General Motors Corp. has reported Tuesday a 24 percent drop in June sales, becoming the automaker with the biggest monthly decline as U.S. automakers continue to lose share and overall vehicle sales because of the surging gas prices and a weak housing market.
GM's Detroit neighbors also had sales going down. Ford's sales were down 11 percent, while Chrysler's fell 5 percent. Both declines by the loss-making Detroit-based automakers proving true the expectations of some analysts as the industry closed out a weak second quarter.
While sales for Detroit-based automakers slipped for June, rival import automakers reported a positive turnout with Toyota Motor Corp., Honda Motor Co. and Nissan Motor Co. all gaining ground after taking the unusual step of increasing spending on showroom discounts.

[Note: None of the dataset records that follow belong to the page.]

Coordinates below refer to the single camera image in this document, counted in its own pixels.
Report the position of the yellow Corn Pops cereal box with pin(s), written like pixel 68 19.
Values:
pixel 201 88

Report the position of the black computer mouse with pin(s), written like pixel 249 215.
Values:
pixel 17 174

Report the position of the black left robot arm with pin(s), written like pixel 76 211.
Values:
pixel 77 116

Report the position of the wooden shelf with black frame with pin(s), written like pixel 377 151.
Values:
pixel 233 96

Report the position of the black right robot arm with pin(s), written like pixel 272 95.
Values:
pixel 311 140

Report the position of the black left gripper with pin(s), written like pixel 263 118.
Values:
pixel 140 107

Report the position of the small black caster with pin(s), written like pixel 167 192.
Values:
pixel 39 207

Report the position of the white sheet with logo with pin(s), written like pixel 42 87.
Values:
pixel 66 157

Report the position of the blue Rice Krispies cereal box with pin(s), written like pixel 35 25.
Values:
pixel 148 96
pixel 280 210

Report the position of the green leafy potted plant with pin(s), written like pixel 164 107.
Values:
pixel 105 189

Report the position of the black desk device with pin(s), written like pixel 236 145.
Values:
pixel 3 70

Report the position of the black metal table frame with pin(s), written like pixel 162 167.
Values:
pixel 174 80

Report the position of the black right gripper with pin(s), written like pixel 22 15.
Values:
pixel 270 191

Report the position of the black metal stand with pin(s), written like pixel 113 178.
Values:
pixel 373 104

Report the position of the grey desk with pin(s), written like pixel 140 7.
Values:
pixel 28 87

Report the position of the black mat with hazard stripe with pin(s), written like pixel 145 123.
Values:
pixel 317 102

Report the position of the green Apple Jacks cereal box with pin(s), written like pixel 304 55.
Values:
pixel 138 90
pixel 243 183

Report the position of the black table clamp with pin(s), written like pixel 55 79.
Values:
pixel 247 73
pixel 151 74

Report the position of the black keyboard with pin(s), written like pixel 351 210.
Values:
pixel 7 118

Sales for Nissan- also maker of top of the line , were also up several notches, in fact, to an industry-leading 18 percent. Fellow Japanese automakers Toyota and Honda reported gains of 6 percent and 7 percent, respectively.
Overall, the first-half sales were down 1.5 percent for the industry. Toyota however, bucked the downtrend with a 9 percent gain over the six-month period, putting it ahead of Ford for the U.S. market's No. 2 spot after outselling GM in the passenger cars segment.
Toyota's aggressive discounting of its new Toyota Tundra -- offering zero-percent financing and cash rebates on its all-new full-size pickup truck in June and causing sales to double, has successfully rattled its rival automakers in Detroit.
According to industry data, GM paid the price for being the only major automaker to throttle back on incentive spending compared with May. GM sales analyst Paul Ballew attributed GM's shortfall to lost sales as its own all-new Silverado truck went head-to-head against the heavily subsidized Tundra.
Toyota for its part said that playing hardball with Tundra pricing was not a move to signal a shift for a company better known for controlling supply and allowing hot-selling models like the hybrid Prius to command a premium, but rather, was just a response to a tough market.
Surging gasoline prices at $3 per gallon in the United States, sales gains for passenger cars, and the shift by American consumers to more-fuel-efficient car-based crossover vehicles over light trucks, also did not help make things better for the troubled Detroit automakers. These factors however, greatly favored the Japanese car makers.
Nissan, for instance, recorded a 76 percent jump in sales of its Altima sedan. Honda saw a 34 percent jump in sales of its competing Civic.